## RECORDS PROVIDED
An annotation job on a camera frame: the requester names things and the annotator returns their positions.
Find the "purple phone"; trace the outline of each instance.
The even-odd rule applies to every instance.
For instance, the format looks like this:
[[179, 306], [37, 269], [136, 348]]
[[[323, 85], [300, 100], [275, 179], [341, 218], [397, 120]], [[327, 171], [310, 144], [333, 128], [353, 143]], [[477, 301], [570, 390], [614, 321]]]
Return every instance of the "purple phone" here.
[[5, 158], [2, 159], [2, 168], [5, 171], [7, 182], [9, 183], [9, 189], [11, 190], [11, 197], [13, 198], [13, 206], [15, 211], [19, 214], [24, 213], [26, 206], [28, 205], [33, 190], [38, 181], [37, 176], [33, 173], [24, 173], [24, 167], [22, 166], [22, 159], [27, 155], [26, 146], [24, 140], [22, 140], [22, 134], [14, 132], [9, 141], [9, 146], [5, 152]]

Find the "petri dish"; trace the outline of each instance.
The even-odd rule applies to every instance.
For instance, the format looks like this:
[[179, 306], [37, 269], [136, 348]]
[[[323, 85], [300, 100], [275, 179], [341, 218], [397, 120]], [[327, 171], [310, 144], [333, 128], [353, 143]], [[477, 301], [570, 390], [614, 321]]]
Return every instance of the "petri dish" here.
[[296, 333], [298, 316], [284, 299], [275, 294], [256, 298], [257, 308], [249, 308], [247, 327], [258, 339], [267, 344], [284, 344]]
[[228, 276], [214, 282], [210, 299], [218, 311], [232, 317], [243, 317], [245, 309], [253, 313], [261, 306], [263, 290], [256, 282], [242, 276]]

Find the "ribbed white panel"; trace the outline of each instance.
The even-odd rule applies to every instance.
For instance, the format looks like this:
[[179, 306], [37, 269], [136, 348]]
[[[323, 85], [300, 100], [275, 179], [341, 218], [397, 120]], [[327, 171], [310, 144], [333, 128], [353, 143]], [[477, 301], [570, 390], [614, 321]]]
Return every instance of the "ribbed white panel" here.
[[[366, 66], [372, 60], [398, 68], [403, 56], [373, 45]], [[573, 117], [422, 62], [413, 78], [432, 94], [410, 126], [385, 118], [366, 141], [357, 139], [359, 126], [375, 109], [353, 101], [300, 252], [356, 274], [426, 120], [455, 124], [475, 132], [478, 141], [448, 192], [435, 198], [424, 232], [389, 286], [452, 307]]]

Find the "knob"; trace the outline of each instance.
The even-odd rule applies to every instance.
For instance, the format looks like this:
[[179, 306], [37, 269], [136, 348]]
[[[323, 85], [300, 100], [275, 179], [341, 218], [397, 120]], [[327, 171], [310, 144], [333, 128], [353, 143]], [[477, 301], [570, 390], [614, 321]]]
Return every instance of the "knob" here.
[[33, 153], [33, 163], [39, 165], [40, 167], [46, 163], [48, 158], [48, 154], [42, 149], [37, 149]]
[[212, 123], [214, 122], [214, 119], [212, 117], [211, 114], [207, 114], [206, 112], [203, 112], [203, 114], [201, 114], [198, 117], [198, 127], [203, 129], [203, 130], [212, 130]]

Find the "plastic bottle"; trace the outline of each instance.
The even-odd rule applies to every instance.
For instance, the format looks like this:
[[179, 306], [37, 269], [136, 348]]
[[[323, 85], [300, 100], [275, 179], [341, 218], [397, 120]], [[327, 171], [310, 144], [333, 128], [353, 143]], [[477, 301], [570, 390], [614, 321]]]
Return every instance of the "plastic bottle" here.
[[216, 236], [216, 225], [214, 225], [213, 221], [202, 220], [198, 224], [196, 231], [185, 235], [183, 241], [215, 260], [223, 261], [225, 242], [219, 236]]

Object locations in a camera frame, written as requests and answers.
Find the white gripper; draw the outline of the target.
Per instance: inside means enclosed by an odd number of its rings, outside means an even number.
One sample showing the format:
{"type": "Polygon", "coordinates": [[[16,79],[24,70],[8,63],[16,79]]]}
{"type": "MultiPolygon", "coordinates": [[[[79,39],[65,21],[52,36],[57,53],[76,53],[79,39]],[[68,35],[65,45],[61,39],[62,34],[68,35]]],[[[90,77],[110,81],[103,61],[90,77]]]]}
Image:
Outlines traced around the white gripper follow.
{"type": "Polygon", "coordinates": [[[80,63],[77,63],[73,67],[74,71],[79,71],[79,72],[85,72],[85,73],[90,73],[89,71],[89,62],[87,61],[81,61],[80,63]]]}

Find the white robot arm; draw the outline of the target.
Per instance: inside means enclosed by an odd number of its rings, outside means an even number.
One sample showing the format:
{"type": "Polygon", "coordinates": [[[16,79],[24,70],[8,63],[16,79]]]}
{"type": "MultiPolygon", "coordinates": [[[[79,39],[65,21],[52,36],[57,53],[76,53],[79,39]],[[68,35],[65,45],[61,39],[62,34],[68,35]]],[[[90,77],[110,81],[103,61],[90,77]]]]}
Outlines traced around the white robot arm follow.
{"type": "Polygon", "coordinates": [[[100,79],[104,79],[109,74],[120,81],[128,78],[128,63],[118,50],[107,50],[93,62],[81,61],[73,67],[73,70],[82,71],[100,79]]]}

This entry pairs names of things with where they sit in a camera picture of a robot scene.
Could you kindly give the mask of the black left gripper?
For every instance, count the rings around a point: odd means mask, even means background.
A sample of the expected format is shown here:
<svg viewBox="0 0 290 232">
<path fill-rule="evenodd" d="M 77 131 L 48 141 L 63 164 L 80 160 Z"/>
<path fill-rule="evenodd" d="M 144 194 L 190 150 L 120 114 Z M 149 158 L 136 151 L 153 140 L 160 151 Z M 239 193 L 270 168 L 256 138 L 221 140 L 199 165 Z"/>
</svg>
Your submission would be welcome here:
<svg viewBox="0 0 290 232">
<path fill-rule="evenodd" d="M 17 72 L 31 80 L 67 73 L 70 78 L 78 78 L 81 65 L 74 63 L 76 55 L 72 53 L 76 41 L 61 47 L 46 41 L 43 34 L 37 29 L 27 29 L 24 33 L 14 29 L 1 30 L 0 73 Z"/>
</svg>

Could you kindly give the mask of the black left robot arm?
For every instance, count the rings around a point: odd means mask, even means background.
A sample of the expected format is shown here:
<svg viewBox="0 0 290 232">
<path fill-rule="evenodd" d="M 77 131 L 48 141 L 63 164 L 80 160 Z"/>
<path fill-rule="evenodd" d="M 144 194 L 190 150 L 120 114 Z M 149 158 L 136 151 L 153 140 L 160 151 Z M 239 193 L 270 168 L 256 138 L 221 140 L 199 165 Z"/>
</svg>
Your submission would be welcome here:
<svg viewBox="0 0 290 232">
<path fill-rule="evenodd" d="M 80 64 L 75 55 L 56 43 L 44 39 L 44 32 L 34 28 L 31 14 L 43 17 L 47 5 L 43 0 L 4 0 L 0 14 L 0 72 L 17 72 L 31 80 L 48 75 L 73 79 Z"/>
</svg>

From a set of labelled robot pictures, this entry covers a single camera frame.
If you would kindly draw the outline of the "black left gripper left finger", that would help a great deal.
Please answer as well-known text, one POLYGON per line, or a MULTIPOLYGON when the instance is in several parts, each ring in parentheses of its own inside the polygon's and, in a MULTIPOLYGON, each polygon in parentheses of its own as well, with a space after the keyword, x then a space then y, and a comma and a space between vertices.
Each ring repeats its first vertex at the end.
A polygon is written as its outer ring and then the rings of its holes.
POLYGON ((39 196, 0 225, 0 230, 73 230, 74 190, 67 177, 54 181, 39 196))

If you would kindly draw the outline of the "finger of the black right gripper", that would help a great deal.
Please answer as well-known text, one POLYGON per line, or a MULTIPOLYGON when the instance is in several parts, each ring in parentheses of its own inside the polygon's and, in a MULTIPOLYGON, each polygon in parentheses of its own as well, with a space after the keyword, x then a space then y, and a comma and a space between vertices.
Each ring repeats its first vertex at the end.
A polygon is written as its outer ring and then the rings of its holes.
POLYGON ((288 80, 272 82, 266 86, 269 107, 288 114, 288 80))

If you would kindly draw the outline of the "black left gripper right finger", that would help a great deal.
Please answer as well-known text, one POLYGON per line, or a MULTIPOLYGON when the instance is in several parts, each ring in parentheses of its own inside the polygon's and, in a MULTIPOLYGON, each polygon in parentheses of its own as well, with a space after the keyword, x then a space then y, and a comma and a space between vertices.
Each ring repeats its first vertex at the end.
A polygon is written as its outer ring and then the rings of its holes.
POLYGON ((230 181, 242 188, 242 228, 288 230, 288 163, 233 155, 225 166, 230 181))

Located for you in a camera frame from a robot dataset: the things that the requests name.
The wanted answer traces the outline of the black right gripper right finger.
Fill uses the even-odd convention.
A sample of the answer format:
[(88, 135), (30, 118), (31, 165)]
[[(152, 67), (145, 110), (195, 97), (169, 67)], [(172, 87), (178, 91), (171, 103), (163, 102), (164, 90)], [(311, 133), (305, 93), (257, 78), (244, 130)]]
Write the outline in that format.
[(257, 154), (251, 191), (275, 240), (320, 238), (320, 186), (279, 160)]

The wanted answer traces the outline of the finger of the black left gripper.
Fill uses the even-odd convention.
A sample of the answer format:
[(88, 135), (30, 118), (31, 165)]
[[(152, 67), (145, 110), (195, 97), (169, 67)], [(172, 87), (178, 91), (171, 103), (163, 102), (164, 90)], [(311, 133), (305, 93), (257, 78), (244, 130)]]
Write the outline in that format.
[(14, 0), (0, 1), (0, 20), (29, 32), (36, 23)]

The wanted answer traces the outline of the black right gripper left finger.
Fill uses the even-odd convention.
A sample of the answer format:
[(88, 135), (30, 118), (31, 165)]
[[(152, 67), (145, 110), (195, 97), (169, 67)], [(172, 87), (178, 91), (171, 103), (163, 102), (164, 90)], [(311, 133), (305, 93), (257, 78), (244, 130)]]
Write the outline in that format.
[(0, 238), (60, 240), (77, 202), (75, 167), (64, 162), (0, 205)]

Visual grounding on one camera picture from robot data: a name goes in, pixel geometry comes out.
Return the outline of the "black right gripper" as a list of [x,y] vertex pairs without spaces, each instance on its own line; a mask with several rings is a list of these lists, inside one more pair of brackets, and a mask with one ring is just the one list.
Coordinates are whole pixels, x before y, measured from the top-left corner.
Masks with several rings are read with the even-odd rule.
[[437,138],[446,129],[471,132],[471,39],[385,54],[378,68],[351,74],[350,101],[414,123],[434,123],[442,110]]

## WORK INSTRUCTION
Go through the records and gather the lines that hold "camera".

## FINAL ANSWER
An annotation job on a camera frame: the requester names things and the annotator returns their positions.
Object locations in a camera frame, written as requests and answers.
This entry pairs names of things with where they sit in a camera picture of a robot scene.
From a set of labelled robot pictures, this entry covers a single camera frame.
Located for you in a camera frame from a robot dataset: the things that the requests name.
Visual grounding on one camera picture from robot data: a name goes in, pixel geometry comes out.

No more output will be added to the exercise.